Charlotte Perkins Gilman’s short story “The Yellow Wallpaper” is traditionally read from a feminist perspective, but I argue it can be read from a postcolonial lens as well. Ultimately, it tells the story of an Other without access to hegemonic power systems, as Spivak suggests in her essay “Can the Subaltern Speak?”. When read from this lens, John, the narrator’s husband, can come to symbolize the imperial structure rather than the patriarchy, while the Yellow Wallpaper may represent the imprisonment of the subaltern within the rules set up by the colonizer, which the subaltern will be unable to access and understand, just as the narrator cannot make sense of the wallpaper: “You think you have mastered it, but just as you get well underway in following, it turns a back-somersault and there you are. It slaps you in the face, knocks you down, and tramples upon you. It is like a bad dream”(Gilman 9). I think this type of analysis of “The Yellow Wallpaper” is an interesting departure from the traditional reading, and calls attention to the intersectionality between feminism and postcolonial studies, as well as other discourses like disability studies and queer theory.
The digital humanities, and topic modeling in particular, can be a very useful in post-colonial studies. I used a program called MALLET for my particular project, and this link was hugely helpful. MALLET is run from the command line of the computer and so there was definitely a learning curve, but I think MALLET is a useful tool for any humanist interested in studying literature or history from a nontraditional lens.
After attending Re:Humanities, the keynote speaker, Adeline Koh, asked me to write a blog post for her blog. This is the link to the post.
Adeline’s blog is a very interesting source for those interested in the digital humanities.
In this video, Said discusses the main points expressed in his seminal text Orientalism. This is a great link for anyone looking to be ushered into the discourse before reading his work.
“We are fascinated by Rameses as Renaissance Christians were by the American Indians: those (human?) beings who had never known the word of Christ. Thus, at the beginning of colonisation, there was a moment of stupor and amazement before the very possibility of escaping the universal law of the Gospel. There were two possibile responses: either to admit that this law was not universal, or to exterminate the Indians so as to remove the evidence. In gneral, it was enough to convert them, or even simply to discover them, to ensure their slow extermination.”
— The Precession of Simulacra by Jean Baudrillard
I was recently accepted to present at Re:Humanities – An undergraduate symposium on digital media on April 3rd and 4th at Haverford College. I will be presenting my research.
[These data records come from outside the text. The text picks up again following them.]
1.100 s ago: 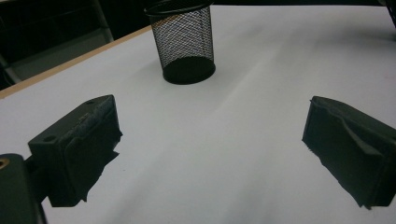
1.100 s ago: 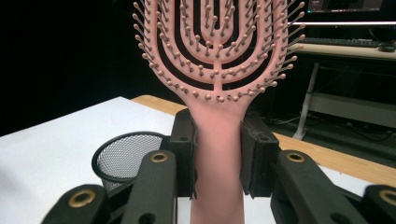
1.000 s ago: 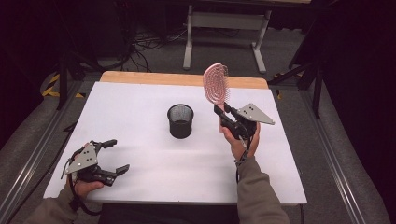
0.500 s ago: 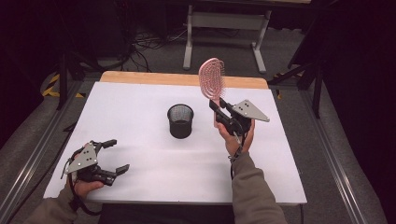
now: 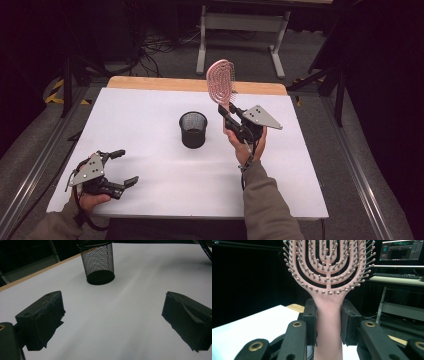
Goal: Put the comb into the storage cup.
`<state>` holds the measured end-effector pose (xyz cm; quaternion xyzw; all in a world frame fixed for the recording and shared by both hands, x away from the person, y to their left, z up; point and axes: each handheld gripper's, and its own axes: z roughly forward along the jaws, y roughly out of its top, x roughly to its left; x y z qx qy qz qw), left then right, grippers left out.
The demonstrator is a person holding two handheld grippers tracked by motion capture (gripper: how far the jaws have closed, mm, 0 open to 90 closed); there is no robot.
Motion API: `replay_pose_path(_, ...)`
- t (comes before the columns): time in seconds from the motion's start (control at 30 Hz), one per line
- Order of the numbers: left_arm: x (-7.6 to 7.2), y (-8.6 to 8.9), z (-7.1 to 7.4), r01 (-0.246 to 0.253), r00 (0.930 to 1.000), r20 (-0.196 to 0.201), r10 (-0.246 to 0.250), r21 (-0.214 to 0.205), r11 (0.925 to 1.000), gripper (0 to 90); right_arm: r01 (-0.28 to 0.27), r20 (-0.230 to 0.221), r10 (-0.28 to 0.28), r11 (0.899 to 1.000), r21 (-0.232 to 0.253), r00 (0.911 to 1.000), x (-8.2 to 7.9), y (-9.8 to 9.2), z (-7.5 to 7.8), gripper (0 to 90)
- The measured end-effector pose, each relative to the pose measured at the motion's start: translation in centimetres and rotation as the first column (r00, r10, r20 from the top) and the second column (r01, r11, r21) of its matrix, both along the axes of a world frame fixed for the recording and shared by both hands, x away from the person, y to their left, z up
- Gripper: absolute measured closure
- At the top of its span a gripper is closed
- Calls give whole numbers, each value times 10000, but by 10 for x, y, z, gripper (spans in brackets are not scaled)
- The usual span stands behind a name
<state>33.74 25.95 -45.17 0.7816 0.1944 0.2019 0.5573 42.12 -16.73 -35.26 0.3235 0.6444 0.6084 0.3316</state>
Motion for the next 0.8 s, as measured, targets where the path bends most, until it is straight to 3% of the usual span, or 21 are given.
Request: replay_pose_path(0.8, 0, 3, 1, -3, 10000, 94, 3, -14, 10000, 48, -326, 172, 322, 9993, 186, 9993, 11, 24, -1, 700)
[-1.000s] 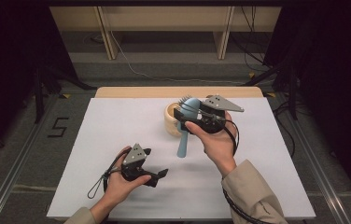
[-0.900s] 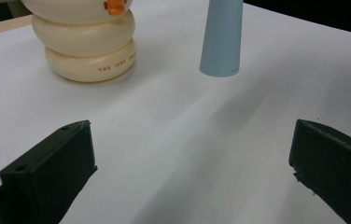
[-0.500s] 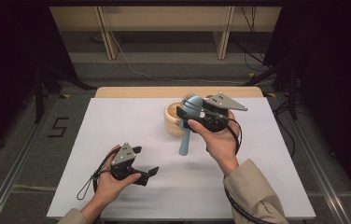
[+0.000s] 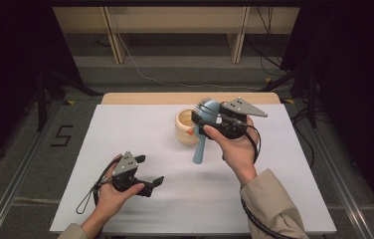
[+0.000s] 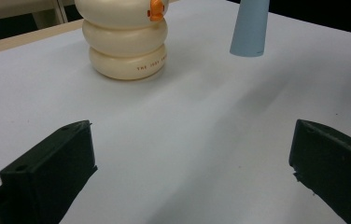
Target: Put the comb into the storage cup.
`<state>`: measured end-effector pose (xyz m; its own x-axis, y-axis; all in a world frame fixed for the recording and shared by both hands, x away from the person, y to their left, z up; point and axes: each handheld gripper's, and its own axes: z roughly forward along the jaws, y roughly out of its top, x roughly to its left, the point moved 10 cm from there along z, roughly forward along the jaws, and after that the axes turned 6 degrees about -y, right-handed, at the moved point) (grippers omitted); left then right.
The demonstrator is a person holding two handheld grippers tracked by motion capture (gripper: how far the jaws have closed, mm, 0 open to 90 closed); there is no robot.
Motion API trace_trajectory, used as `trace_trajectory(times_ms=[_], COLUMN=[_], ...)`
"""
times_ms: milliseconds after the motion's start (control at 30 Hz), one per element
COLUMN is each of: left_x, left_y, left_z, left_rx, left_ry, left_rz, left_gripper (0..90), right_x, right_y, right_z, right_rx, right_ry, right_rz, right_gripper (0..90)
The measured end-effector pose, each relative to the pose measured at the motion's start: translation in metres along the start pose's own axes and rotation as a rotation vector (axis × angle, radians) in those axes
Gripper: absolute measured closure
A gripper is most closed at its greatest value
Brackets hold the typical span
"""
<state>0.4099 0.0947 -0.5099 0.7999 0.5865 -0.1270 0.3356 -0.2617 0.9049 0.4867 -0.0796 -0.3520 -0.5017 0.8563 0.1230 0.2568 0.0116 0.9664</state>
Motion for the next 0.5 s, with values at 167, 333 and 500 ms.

Here is the press release.
“My idea in Orientalism is to use humanistic critique to open up the fields of struggle, to introduce a longer sequence of thought and analysis to replace the short bursts of polemical, thought-stopping fury that so imprison us in labels and antagonistic debate whose goal is a belligerent collective identity rather than understanding and intellectual exchange.”
–from Orientalism by Edward Said
This is a link from one of my favorite blogs regarding postcolonial studies. I think Amardeep Singh does a great job outlining the most important points in Edward Said’s work, which is useful for anyone entering the discourse. I firmly believe that one of the most challenging aspects of studying literary theory is actually accessing the information, and blogs like Singh’s are a great way to get started.
I read Orientalism during the summer of 2013 and found Said’s work fascinating. I especially appreciate that he writes for academics as well as for a more general public. I think scholars who possess this mindset are necessary––academic coded language is useless if no one can understand it. While Said’s work does not necessarily need a translation in the way Bhabha and Spivak do, I still find Singh’s post useful.
Sandra M. Gilbert and Susan Gubar, in The Madwoman in the Attic: The Woman Writer and the Nineteenth-Century Literary Imagination (1979), argue against Harold Bloom’s “anxiety of influence,” with what they refer to as the “anxiety of authorship.” The gist of this argument is that while the male poet feels he must overcome his literary precursor, the female poet is searching for the precursor so that she can find evidence that she is capable of expressing herself. For this reason, she feels an even greater anxiety than the male poet because she has no representation in the literary canon.
While this argument is interesting and continues to be relevant, I wonder what this experience is like for the postcolonial female author. While I have no answer to this question, I think it is necessary to note the intersectionality of this discourse. What is it like for an English-speaking American woman of color to write, let alone a woman with English as her second languag?. Even male writers of color feel this anxiety in some way, though potentially on a different level than women. The “anxiety of authorship” exists for many different authors, and we must note that it is not only a feminist question but a postcolonial one as well.
Whenever I read Bhabha I find myself confused, and imagine that other undergraduates must be as well. This time around, I decided to write out my analysis of this essay in language other students will hopefully understand.
In “Of Mimicry and Man” Homi Bhabha lays out his concept of mimicry. Bhabha’s essential argument is that mimicry can become unintentionally subversive, though the colonized, in the process of mimicry, rarely realizes he is undermining the powerful systems enacted by the colonizer. Essentially, by copying them, he evidences how hollow they are.